しかし、この問題を早くに取り上げ警鐘を鳴らした元米国副大統領のアル・ゴア氏の2006年の著書『不都合な真実』およびその映画は世界的なヒットとなり、熱心な環境保護団体や著名人の活動により、「環境」「エコ」はある種の流行にすらなった。その動きは国際社会、ビジネスから個々人の活動にまで広がりをもつが、今後起きる可能性のある環境の破壊や変化を未然に防止するための「環境保護」と、起きてしまった、あるいは起きうる環境の破壊や変化に対応する「環境変化の受容」の2つに整理することができる。

 気候変動の監視と阻止、生物圏保護や生物多様性の維持など、「環境保護」の動きは、先進国だけでなく世界的な動きになりつつある。しかし2010年に名古屋で開催された「生物多様性条約第10回締約国会議」(COP10)での生物多様性の議論にも見られたように、環境問題そのものというより、権益確保やナショナリズムなどと組み合わさるために、ルール作りの不透明さは今後ますます増していく。気候変動に関しては、環境保護を唱えつつ、経済活動への過度な負担による経済の減速を恐れる先進国と、国がまさに成長途上にあり、これからますます活動量、つまり二酸化炭素の排出量を加速しようとしている途上国とのあいだで、二酸化炭素の排出の削減目標に合意するのは至難の業である。そのあいだに、実際の状況は変化していく。たとえば米国は1990~2010年のあいだにCO2排出量を10%増やした。欧州(EU-15)は、1990~2010年に11%の削減に成功したとされるが、その削減の多くは旧東ドイツの旧式の施設の閉鎖などによってもたらされたものである(図表2参照)。また、世界的な森林の破壊が進んだが、その変化はとくに北アメリカ、ヨーロッパ、アジア太平洋といった地域において若干の回復基調にあるようである(図表3参照)。

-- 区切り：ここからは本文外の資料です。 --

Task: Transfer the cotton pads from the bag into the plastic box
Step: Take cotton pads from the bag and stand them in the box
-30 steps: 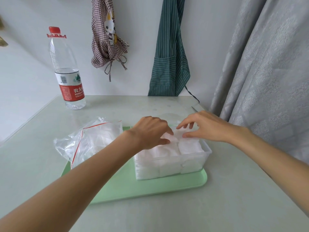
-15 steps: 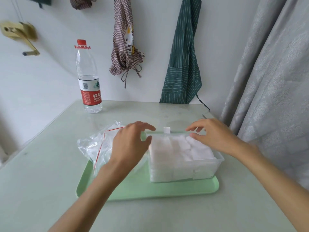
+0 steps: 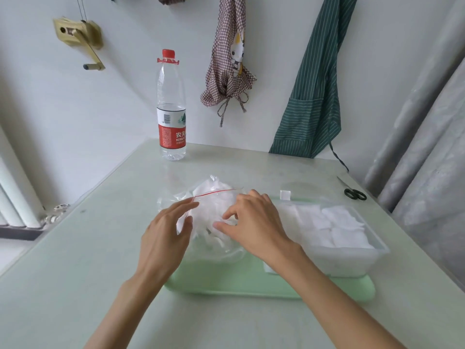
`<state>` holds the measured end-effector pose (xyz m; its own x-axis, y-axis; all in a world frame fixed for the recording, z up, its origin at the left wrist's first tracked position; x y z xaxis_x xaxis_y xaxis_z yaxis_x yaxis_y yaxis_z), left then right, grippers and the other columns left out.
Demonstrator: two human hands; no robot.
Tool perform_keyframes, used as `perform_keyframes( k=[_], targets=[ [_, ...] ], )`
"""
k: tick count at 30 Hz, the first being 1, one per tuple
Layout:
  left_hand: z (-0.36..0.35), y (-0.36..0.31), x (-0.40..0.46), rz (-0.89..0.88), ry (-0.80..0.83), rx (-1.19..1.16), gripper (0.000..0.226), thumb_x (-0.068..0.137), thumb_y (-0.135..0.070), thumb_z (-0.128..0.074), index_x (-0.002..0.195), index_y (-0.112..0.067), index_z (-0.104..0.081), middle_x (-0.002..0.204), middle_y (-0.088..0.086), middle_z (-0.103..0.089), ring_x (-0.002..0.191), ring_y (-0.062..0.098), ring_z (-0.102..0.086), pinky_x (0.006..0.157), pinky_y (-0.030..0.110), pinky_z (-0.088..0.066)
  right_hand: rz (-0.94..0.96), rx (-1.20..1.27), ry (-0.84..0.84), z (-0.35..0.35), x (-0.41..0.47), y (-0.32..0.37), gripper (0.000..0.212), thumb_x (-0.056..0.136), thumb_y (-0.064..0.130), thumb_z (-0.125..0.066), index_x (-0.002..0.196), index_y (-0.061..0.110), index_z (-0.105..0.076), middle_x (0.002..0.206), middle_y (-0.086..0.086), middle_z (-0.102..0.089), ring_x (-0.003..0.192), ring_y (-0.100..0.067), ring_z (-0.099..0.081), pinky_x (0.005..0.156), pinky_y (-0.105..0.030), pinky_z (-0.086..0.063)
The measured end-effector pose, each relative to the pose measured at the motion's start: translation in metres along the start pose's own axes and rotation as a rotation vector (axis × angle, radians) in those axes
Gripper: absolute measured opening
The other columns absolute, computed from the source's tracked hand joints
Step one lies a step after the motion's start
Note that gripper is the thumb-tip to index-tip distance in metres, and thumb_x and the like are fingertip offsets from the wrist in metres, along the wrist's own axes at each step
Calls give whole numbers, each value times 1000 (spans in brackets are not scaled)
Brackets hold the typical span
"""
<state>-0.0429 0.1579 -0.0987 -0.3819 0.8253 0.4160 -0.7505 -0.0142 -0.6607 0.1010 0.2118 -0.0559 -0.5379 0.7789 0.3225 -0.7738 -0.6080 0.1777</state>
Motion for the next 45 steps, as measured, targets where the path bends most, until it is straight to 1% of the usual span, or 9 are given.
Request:
perform_keyframes(
  k=[5, 16, 21, 26, 31, 34, 37, 42, 45],
  targets=[
    [2, 5, 0, 36, 15, -57, 36, 78, -50, -67, 112, -39, -63, 125, -31, -53, 117, 0, -50, 79, 19, -33, -55, 0, 55, -14, 3, -5, 32, 85, 48, -62, 109, 28, -70, 111, 2, -62, 109, -19, -45, 87, -26, -28],
    [3, -4, 5, 67, 42, 40, 35, 79, -39, -70, 114, -35, -63, 128, -22, -55, 118, 9, -48, 80, 22, -34, -6, 335, -165, 24, -3, -19, 11, 89, 22, -61, 92, 19, -72, 80, 6, -56, 77, -9, -45, 68, -13, -33],
    [14, -30, 21, 23, 52, -62, 27, 83, -29, -66, 109, -36, -65, 128, -19, -55, 122, 11, -46, 89, 24, -35, -305, 996, -122, 43, -20, -48, 18, 91, 16, -59, 78, 23, -69, 68, 11, -62, 64, -1, -52, 61, -11, -39],
    [5, -91, 27, 119, 220, -558, 19, 94, -28, -50, 89, -32, -67, 93, -18, -69, 90, 2, -64, 80, 30, -49, -521, 1556, -20, 36, -38, -67, 16, 90, 11, -56, 77, 11, -67, 63, 4, -58, 60, -9, -51, 56, -19, -35],
    [-25, -126, 28, 149, 414, -571, 14, 82, -28, -67, 91, -19, -70, 90, 4, -73, 83, 18, -66, 77, 34, -54, -518, 1491, -44, 46, -47, -90, 18, 91, 18, -56, 79, 14, -69, 65, 6, -61, 63, -8, -57, 61, -19, -39],
    [-40, -137, 31, 110, 366, -529, 20, 76, -34, -72, 86, -16, -72, 83, 5, -73, 83, 25, -67, 83, 41, -52, -504, 1472, -44, 55, -46, -110, 37, 93, 41, -41, 108, 17, -65, 91, 3, -69, 79, -10, -65, 76, -24, -48],
    [-55, -148, 37, 70, 369, -487, 17, 79, -34, -70, 76, -18, -71, 69, -5, -71, 68, 14, -63, 68, 30, -47, -497, 1304, -131, 72, -48, -136, 52, 85, 52, -45, 130, 26, -49, 111, 5, -66, 97, -8, -65, 90, -29, -50],
    [-75, -146, 39, 19, 409, -333, 45, 86, -36, -62, 59, -4, -45, 56, 0, -31, 53, 15, -26, 56, 31, -19, -460, 999, -244, 68, -50, -147, 34, 85, 15, -68, 115, 26, -58, 95, 3, -68, 71, 0, -65, 76, -18, -53],
    [-81, -129, 42, 21, 379, -182, 32, 84, -39, -64, 62, -17, -57, 47, -7, -42, 51, 12, -41, 54, 28, -33, -473, 1028, -303, 55, -45, -146, 25, 80, 3, -71, 98, 17, -61, 82, -3, -68, 63, -7, -63, 65, -21, -52]
  ],
)
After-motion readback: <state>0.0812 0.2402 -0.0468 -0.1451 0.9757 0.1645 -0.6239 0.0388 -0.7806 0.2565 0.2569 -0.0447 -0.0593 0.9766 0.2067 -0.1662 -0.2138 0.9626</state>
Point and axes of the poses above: each hand's wrist, its own x-axis towards the middle knuckle, its own z-axis out of the back of the hand, y = z × x, the point moved 8 cm from there along x, towards the middle knuckle
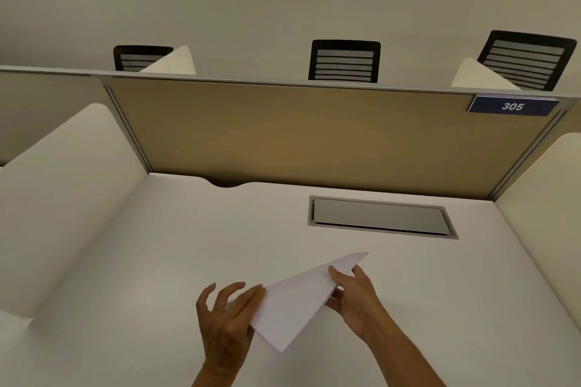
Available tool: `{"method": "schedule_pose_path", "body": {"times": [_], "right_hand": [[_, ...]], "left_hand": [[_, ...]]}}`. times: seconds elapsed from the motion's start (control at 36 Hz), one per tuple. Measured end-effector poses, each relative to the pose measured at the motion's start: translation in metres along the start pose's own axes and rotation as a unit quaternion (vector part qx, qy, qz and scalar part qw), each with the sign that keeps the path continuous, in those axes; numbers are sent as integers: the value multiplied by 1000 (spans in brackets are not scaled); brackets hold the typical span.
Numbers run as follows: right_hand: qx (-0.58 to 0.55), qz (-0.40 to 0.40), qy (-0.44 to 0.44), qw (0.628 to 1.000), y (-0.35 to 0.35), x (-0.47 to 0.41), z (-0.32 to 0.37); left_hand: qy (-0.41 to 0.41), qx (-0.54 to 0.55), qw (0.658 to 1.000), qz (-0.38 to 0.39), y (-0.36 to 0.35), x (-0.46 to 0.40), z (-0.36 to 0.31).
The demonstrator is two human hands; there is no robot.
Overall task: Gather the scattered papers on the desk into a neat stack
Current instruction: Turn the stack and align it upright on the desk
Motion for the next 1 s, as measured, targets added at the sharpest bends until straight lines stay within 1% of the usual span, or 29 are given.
{"method": "schedule_pose_path", "body": {"times": [0.08, 0.17, 0.28, 0.33, 0.36, 0.47, 0.53, 0.56, 0.58, 0.61, 0.64, 0.67, 0.69, 0.72, 0.75, 0.78, 0.83, 0.86, 0.89, 0.92, 0.97, 1.0], "right_hand": [[51, 3, 5, 999, -7, 4, 1], [85, 19, 26, 996, -15, 7, 5], [123, 63, 75, 988, -26, 13, 12], [144, 80, 94, 982, -31, 16, 16], [150, 86, 103, 979, -33, 17, 17], [167, 126, 137, 968, -43, 27, 26], [197, 144, 159, 957, -47, 31, 32], [219, 152, 173, 948, -49, 33, 35], [241, 163, 187, 938, -50, 35, 38], [263, 177, 202, 926, -53, 37, 40], [286, 193, 215, 914, -57, 40, 42], [316, 210, 230, 896, -61, 43, 44], [352, 230, 246, 873, -66, 48, 47], [400, 250, 269, 840, -69, 52, 49], [462, 268, 297, 791, -73, 56, 52], [526, 285, 333, 729, -76, 59, 53], [626, 313, 399, 592, -80, 64, 53], [652, 322, 424, 540, -84, 66, 52], [659, 334, 456, 496, -88, 70, 52], [654, 348, 493, 457, -91, 74, 52], [640, 379, 536, 399, -95, 80, 52], [637, 393, 549, 372, -96, 81, 51]], "left_hand": [[-19, -16, 1000, -5, 11, 11, 0], [-17, -18, 1000, 15, 16, 27, 4], [-13, 7, 1000, 28, 17, 41, 6], [-11, 39, 998, 41, 20, 43, 5], [-15, 56, 997, 60, 22, 43, 3], [-59, 108, 975, 185, 27, 44, -6], [-66, 115, 971, 201, 32, 40, -16], [-60, 126, 971, 195, 34, 38, -20], [-33, 156, 967, 197, 37, 36, -22], [11, 208, 954, 214, 37, 34, -22], [74, 272, 930, 235, 36, 30, -21], [160, 344, 889, 257, 36, 25, -20], [268, 417, 828, 262, 34, 18, -16], [388, 467, 752, 257, 29, 12, -10], [487, 506, 662, 263, 23, 8, -1], [548, 548, 573, 268, 18, 7, 8], [613, 618, 409, 274, 10, 3, 25], [620, 643, 352, 279, 11, 1, 37], [618, 667, 304, 283, 14, -3, 45], [611, 674, 293, 295, 20, -10, 52], [590, 712, 215, 316, 27, -21, 64], [578, 715, 210, 332, 30, -26, 72]]}}
Point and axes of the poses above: each hand's wrist, its own x-axis away from the middle knuckle, its own y-axis out of the back of the hand, z = x × y, the point moved 2 cm from there along -x, towards the middle knuckle, and after that the axes turned 9 degrees about y, right-handed, at the moved point
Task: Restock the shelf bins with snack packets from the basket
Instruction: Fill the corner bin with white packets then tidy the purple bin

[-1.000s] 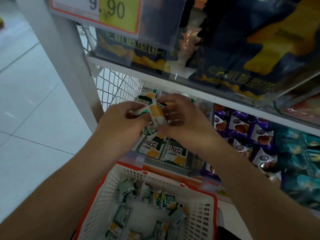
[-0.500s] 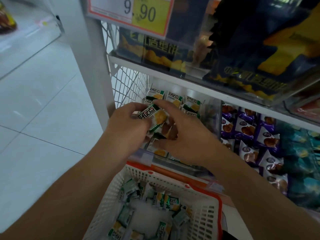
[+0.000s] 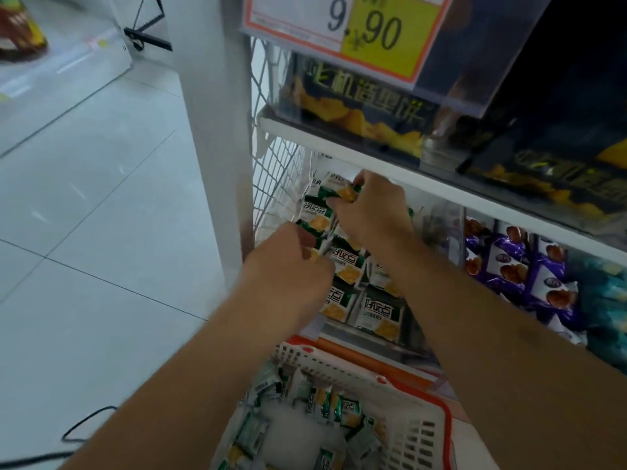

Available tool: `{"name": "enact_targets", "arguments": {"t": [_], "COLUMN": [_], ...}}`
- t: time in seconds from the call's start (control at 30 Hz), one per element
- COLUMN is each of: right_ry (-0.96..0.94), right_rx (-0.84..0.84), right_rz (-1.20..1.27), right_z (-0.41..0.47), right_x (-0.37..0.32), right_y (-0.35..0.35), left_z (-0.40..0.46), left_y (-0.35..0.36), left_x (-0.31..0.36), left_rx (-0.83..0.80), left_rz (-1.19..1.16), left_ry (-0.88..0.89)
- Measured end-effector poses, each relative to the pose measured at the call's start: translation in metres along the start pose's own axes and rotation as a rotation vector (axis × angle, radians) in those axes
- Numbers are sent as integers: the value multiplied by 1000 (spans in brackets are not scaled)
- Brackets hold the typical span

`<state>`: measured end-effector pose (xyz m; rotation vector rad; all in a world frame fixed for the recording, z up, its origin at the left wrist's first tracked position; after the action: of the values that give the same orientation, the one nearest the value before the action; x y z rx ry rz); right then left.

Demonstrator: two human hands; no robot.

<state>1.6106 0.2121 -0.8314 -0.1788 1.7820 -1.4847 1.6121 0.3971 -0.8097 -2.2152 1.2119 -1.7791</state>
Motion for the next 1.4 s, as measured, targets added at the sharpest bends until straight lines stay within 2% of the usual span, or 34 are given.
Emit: {"name": "enact_targets", "arguments": {"t": [0.2,0.33,0.5,0.57,0.63,0.67,0.73,0.8,0.87,0.9,1.0,1.07,1.23,1.33,1.4], "right_ry": [8,33,-98,-132,-113,-74,-30,-42,2,98,542,684,629,689,644], "right_rx": [-100,-60,34,-88,-354,-497,-716,-831,-874,-878,-778,-694,-613,-550,-539], "right_rz": [-107,41,256,407,521,502,291,-9,-199,-207,-68,39,59,103,17], "right_z": [21,-5,-73,-116,-161,-179,-209,-232,-249,-254,-260,-259,-249,-242,-236], "right_x": [-20,-8,-3,4,15,27,64,120,177,201,247,257,269,275,276], "right_y": [22,-1,-58,-72,-65,-50,-6,49,101,121,165,190,263,290,298], "left_z": [-7,-8,-22,-36,-53,-61,-75,-84,-81,-80,-69,-55,-7,20,28], "left_y": [1,-3,-17,-21,-12,-2,25,54,80,88,110,123,161,193,208], "left_x": [0,-2,12,14,-1,-14,-55,-109,-168,-195,-256,-277,-309,-330,-344], "left_rx": [-2,5,-23,-125,-339,-447,-632,-712,-641,-575,-420,-358,-282,-281,-289], "left_rz": [55,85,105,91,33,36,158,373,573,611,552,552,696,832,902], "left_ry": [10,43,253,284,177,101,-39,-95,-81,-107,-256,-262,-47,120,121]}}
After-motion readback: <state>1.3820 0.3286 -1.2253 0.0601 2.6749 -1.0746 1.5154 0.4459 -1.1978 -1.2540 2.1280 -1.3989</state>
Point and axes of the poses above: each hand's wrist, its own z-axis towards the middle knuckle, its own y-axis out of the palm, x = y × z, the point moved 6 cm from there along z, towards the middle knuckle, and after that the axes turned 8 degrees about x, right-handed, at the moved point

 この間に消費者意識が世界的に高まり、社会的責任として環境に配慮することはもはや産業界で存続を許されるための必要条件となった。かつての慈善活動、社会貢献的な趣から一変し、環境に大きな影響を与える産業ではとくに真剣な対応が始まっている。加えて、対応の不十分さに対するバッシングも大きくなっている。環境保護活動家団体のグリーンピースは、チョコレートの原料であるパーム油を確保するためにマレーシアやインドネシアのオランウータンが住むジャングルの伐採に加担しているとして、チョコレートメーカーを糾弾するキャンペーンを行った。2カ月で30万件の苦情がチョコレートメーカーに寄せられ、メーカーは2015年までに生物多様性に配慮したサプライチェーンの構築を約束した。